Ocupando toda a Central Galeria, a individual de José Rufino marca seus 30 anos de produção com uma série de obras filiadas aos ideais políticos, filosóficos, biológicos e artísticos que estiveram em seu entorno. Teorias evolucionistas, mitologias, ideologias político-sociais, correntes estéticas e manifestos de arte se misturam a símbolos religiosos e citações psicanalíticas, como se tudo fizesse parte do acervo de uma espécie de museu de referências. Aristóteles, Lênin, Stalin, Malevich, Rorschach, Darwin, Sartre, Gorbachev, Duchamp e Beuys aparecem diretamente citados em suas monotipias, pinturas, objetos e esculturas. Uma pintura, que repete o quadrado preto de Malevich, deixa o espectador perceber sutilmente, em seu campo escuro, uma foice com martelo. Em outra, seguindo a mesma citação histórica, um retrato a óleo antigo de Lênin, vindo da Ucrânia, montado sobre grande tela, recebeu em sua testa a mancha vermelha de Gorbachev, que se espalha pela tela maior, como um mapa do fim de um ciclo.
JOSÉ RUFINO - MEMÓRIAS AFETIVAS E POLÍTICAS
Nascido em 1965, filho de ativistas políticos, ligados ao movimento das Ligas Camponesas e neto de senhor de engenho, remanescente das oligarquias do ciclo da cana de açucar, José Rufino tomou contato com a história que se desenrolava no Brasil através de olhares opostos, extremos. O da casa grande do avô, e o outro, estranho, que percebia à sua volta. Visitas que sussurravam, papéis e livros que eram escondidos, reuniões fechadas, questionamentos na escola, olhares de soslaio e uma tensão no ar.

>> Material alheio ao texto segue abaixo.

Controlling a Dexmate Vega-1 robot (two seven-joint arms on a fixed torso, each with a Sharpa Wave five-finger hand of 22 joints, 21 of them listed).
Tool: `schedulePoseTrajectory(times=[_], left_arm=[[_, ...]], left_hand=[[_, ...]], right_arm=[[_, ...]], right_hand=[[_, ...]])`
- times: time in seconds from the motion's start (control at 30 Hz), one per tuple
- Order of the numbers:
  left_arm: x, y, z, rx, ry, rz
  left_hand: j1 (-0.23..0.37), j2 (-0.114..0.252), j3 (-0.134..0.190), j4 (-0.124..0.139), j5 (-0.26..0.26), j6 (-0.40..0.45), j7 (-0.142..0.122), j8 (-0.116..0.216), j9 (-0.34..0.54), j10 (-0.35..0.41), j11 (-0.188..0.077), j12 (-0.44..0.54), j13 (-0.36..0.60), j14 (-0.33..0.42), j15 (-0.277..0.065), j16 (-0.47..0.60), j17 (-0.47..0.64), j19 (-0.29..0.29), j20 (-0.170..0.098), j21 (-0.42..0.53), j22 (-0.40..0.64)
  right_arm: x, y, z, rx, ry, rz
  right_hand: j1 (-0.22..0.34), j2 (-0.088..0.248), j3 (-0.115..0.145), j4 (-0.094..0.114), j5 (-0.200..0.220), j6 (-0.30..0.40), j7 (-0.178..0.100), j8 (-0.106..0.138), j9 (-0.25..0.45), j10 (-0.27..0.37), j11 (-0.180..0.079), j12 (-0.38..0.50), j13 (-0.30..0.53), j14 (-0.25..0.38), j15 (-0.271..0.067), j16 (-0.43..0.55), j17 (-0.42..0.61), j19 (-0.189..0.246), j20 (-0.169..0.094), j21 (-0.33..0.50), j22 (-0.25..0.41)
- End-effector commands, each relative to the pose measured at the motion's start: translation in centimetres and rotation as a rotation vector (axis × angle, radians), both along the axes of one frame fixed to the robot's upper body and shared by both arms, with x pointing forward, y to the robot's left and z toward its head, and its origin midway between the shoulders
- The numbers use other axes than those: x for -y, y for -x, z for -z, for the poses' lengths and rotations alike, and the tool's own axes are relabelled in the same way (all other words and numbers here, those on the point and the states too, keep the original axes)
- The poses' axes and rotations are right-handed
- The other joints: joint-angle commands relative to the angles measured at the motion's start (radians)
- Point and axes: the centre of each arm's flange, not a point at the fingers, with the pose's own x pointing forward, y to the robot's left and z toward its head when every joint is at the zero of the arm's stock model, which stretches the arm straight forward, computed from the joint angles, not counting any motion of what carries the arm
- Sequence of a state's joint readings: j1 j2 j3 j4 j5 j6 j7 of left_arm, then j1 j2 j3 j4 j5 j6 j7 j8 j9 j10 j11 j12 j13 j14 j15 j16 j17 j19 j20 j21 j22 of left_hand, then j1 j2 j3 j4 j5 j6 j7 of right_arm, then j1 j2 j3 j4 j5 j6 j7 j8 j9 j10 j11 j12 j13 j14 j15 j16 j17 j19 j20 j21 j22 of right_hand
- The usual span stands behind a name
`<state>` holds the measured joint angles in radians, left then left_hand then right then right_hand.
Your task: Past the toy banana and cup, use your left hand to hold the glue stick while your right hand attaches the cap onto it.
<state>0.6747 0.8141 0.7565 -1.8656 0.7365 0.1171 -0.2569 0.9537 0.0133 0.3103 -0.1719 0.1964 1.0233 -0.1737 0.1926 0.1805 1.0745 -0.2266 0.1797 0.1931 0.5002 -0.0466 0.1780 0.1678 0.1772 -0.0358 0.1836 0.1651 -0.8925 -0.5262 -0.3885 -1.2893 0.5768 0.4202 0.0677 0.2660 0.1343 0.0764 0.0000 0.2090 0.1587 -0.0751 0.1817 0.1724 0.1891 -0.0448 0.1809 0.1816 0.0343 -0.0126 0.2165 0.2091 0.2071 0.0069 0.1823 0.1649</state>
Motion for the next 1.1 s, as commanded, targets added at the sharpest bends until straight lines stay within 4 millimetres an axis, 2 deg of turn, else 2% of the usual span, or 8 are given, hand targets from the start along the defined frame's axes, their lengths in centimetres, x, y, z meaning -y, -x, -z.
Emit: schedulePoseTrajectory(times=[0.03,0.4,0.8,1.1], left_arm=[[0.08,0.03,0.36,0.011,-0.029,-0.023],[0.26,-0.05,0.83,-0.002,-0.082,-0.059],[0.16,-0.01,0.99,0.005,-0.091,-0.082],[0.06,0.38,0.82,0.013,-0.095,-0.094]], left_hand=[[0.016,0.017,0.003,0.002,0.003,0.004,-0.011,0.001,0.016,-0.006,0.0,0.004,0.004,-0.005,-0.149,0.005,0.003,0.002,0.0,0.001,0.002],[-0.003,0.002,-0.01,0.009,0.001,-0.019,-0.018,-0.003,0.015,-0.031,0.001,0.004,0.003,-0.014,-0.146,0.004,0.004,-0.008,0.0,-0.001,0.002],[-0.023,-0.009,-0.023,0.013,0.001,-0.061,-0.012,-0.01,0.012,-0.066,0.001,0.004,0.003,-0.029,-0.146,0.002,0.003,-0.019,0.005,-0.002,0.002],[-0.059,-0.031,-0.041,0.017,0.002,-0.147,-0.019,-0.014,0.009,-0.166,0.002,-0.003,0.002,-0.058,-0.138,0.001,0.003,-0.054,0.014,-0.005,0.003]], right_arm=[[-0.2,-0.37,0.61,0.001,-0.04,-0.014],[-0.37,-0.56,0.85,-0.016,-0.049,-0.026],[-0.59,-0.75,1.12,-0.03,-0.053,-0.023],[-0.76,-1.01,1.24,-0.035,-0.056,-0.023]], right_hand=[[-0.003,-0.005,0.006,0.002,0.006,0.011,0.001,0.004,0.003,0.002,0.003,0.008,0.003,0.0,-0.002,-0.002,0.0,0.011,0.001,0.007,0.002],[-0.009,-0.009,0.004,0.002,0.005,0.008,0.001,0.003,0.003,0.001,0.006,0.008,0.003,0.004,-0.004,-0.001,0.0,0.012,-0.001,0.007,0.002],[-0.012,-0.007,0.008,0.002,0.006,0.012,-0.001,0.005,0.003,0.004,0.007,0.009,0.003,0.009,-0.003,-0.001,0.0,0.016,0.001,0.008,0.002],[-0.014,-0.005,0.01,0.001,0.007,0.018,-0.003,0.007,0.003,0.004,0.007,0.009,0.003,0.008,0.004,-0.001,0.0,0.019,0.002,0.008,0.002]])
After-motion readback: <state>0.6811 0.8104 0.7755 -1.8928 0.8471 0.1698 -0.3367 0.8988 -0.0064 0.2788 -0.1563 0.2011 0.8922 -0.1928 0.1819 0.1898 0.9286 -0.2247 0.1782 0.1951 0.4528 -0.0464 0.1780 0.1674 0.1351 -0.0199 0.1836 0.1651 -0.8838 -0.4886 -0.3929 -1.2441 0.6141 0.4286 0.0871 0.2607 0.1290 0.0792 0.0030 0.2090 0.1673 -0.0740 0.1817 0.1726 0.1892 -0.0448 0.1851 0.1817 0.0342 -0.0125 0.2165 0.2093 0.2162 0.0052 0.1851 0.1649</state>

Já adolescente, com a morte do avô, ele toma contato com sua biblioteca e um baú de documentos, cartas e anotações que iriam finalmente ligar os pontos de um desenho que lhe fora escondido até então e do qual apenas essa fruição, incompleta lhe foi possível perceber. Ele inicia uma arqueologia desse passado familiar, onde a vida afetiva misturava-se com uma participação política intensa. Forma-se em paleontologia e é com olhar de paleontólogo que inicia sua pesquisa poética buscando traços de vida ou humanidade nas sequelas deixadas pela história recente do país. A partir dos anos 90 produz instalações que refletem os anos de arbítrio, como Vociferatio (1991-1996), Espaço Colonizado (1992) e Lacrymatio (1996), exposta na Bienal de Havana. Amplia seu escopo, viaja, faz entrevistas, coleta e recebe contribuições espontâneas de parentes, vítimas e testemunhas da repressão no Brasil, e produz uma grande instalação para a XXV Bienal de São Paulo, com o título Plasmatio, one apropria-se de documentos originais e mobiliário construindo um discurso, uma simbologia que se articula em torno das relações humanas nestas condições extremas.